Before you do anything else, take a minute and read this letter from a daughter to her mom about what happens to a girl when Mom calls herself fat and ugly.
Perhaps you can relate. It’s not unusual for a little girl to think her mom is the most beautiful woman in the world, to try and emulate her mom’s every move and mannerism. And yet, unbeknownst to their adoring daughters, many moms struggle with body image issues. The question is, can your issues affect your daughter’s own body image?
All moms of daughters are in the same boat. We all want to teach our daughters to have a healthy body image, to love and accept themselves as they are. To be nice to themselves (nicer, perhaps, than we were to ourselves). In a recent post, we discussed the importance of passing along a positive body image to your daughter, being careful not only about what you say to her, but what you say about yourself in front of her.
Because at some point, if Mom isn’t careful, she will pass along a very dangerous message to her daughter: I’m fat. I’m ugly. I hate my body. And you’re going to grow up and be just like me.
How to Talk to Your Daughter about Weight
In a follow-up article, Kasey Edwards, the author of the letter discussed above, provided some guidelines she uses to teach her daughters to have healthy body images and avoid what she calls ‘body hatred’.
Kasey says “Body hatred isn’t about how you look; it’s about how you feel about how you look.” She said she has spoken to supermodels who loathe their bodies and constantly obsess about losing that last five pounds. On the flip side, she knows women who are overweight and yet don’t exhibit a trace of body hatred.

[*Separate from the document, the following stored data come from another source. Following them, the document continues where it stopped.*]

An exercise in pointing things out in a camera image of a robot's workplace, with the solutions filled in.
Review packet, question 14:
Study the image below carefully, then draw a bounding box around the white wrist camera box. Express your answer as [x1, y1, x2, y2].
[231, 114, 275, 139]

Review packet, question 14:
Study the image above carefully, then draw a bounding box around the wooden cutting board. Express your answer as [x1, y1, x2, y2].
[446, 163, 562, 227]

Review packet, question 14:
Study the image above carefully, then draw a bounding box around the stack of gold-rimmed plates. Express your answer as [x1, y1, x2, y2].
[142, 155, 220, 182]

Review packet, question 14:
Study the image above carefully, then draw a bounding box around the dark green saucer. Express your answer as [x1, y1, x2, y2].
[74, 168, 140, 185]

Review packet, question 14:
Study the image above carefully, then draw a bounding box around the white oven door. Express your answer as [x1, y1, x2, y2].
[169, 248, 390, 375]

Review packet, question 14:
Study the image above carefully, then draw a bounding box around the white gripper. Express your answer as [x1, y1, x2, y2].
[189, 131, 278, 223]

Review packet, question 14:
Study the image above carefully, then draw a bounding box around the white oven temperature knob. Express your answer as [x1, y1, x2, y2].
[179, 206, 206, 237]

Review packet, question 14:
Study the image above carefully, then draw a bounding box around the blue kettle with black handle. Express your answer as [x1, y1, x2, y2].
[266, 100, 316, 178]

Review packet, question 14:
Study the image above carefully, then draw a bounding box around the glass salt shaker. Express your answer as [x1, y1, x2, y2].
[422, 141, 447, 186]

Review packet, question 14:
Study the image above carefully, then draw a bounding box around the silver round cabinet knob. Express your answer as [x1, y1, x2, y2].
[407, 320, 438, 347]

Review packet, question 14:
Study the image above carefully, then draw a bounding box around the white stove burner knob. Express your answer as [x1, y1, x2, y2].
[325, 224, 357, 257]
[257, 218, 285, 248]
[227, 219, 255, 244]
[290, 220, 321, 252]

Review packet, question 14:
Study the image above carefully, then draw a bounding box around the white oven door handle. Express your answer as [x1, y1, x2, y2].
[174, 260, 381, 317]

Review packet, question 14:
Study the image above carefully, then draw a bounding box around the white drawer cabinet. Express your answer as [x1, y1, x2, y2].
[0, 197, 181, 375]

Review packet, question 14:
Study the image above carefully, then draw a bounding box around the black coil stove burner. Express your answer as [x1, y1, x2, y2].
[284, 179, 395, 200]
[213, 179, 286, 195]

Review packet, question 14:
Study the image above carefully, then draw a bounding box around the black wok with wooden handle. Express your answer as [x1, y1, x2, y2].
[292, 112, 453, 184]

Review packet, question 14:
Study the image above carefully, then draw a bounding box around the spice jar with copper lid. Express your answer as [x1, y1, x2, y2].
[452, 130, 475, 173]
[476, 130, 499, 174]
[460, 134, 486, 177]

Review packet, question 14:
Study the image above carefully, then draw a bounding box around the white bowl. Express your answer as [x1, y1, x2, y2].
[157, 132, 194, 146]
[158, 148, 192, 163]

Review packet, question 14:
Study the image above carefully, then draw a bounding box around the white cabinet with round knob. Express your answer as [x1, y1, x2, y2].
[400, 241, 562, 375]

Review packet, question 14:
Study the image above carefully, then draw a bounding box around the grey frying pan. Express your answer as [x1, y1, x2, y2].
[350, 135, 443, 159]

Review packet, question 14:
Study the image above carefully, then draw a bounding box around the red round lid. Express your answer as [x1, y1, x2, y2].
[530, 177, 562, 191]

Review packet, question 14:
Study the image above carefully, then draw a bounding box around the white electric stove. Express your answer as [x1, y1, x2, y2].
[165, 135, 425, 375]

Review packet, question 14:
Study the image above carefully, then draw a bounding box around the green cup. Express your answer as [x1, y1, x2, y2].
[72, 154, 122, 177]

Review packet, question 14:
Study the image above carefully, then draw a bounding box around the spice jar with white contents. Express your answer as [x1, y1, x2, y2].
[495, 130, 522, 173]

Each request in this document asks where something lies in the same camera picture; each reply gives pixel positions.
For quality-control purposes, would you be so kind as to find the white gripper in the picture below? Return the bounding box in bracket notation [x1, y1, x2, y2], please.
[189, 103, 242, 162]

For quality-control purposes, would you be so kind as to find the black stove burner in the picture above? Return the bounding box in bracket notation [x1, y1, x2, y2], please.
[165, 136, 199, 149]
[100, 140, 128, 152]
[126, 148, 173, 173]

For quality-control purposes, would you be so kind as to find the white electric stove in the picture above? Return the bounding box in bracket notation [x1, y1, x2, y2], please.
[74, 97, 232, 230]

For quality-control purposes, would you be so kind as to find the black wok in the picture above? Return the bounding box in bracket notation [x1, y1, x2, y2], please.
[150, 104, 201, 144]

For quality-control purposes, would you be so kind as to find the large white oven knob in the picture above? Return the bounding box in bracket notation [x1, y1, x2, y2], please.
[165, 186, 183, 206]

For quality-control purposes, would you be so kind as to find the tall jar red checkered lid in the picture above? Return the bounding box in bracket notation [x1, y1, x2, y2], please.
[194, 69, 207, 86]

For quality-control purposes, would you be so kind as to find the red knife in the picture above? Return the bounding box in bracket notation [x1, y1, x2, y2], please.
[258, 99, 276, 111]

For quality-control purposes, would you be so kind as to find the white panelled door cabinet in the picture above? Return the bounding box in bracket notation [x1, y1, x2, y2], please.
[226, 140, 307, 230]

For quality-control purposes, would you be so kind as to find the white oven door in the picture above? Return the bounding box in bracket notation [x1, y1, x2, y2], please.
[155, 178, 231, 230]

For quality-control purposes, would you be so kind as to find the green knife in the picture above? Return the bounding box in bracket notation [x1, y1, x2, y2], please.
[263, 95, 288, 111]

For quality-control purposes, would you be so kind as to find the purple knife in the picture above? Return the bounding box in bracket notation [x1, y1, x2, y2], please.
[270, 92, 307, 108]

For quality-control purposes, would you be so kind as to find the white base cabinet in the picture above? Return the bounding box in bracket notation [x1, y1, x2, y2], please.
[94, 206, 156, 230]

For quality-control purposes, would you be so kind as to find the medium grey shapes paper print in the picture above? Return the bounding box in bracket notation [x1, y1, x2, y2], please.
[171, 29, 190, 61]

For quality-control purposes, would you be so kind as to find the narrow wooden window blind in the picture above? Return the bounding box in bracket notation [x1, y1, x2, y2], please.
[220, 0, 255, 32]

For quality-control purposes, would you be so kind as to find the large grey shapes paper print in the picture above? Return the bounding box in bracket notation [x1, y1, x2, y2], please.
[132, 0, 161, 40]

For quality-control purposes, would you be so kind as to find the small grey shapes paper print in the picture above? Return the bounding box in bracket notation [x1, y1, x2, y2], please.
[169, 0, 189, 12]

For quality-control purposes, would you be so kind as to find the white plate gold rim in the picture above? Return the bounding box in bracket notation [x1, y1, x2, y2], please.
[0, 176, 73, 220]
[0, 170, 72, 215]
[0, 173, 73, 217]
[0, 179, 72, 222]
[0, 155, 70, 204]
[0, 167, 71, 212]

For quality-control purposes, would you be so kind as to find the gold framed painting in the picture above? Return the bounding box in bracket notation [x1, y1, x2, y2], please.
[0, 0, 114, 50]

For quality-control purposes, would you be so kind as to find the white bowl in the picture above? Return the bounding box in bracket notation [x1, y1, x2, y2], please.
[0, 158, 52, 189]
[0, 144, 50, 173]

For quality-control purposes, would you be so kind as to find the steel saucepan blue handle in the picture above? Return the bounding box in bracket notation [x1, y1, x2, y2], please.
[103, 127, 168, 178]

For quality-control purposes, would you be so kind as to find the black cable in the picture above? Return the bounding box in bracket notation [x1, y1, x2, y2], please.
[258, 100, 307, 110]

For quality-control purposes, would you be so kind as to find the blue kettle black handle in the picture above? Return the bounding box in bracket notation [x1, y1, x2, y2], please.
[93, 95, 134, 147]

Here are Kasey’s strategies for avoiding body hatred in her daughters:
1. Never talk about body weight.
Kasey vows to never talk about her body weight or someone else’s body weight in front of her daughters. If someone else does, she tries her best to neutralize it. She wants her girls to know that a person’s weight is as UNrelated to their worth as their height.
2. Never talk about food in terms of calories or fat content.
Instead, Kasey says, talk about food in terms of its nutritional value. Her kids know they need to eat a variety of foods each day. Some make them grow stronger, some make them smarter, some keep them from getting sick – and some just taste yummy.
3. Do not ban any foods.
Kasey doesn’t want to create closet eaters or positive/negative associations with certain foods, so no foods are banned in their house. Her daughters know that processed food is sometimes appropriate because it tastes good and it’s part of a tradition (such as birthday cake), but those foods don’t help their bodies grow.
4. There’s only one Food Rule.
The only food rule in Kasey’s house is, you have to have some of everything on your plate. They don’t have to finish everything, but they have to have some of it. Kasey wants her daughters to feel in control of their own appetites and learn to listen to their own bodies.
5. Focus on how bodies work, rather than how they look.
Marvel at all the wonderful things your body is designed to do. Running, jumping, skipping, hugging. When Kasey’s daughter pokes her “wobbly belly”, Kasey tells her it’s a trophy from growing her and her sister, and how amazing it is that her body was able to create two wonderful little girls.
Think about what your mom taught you about body image. If you really consider your mom’s words and example, you have to admit how profound those things were in shaping your own body image. You are equally as important, if not more important in this image-obsessed and media-driven culture, in shaping your own daughter’s body image.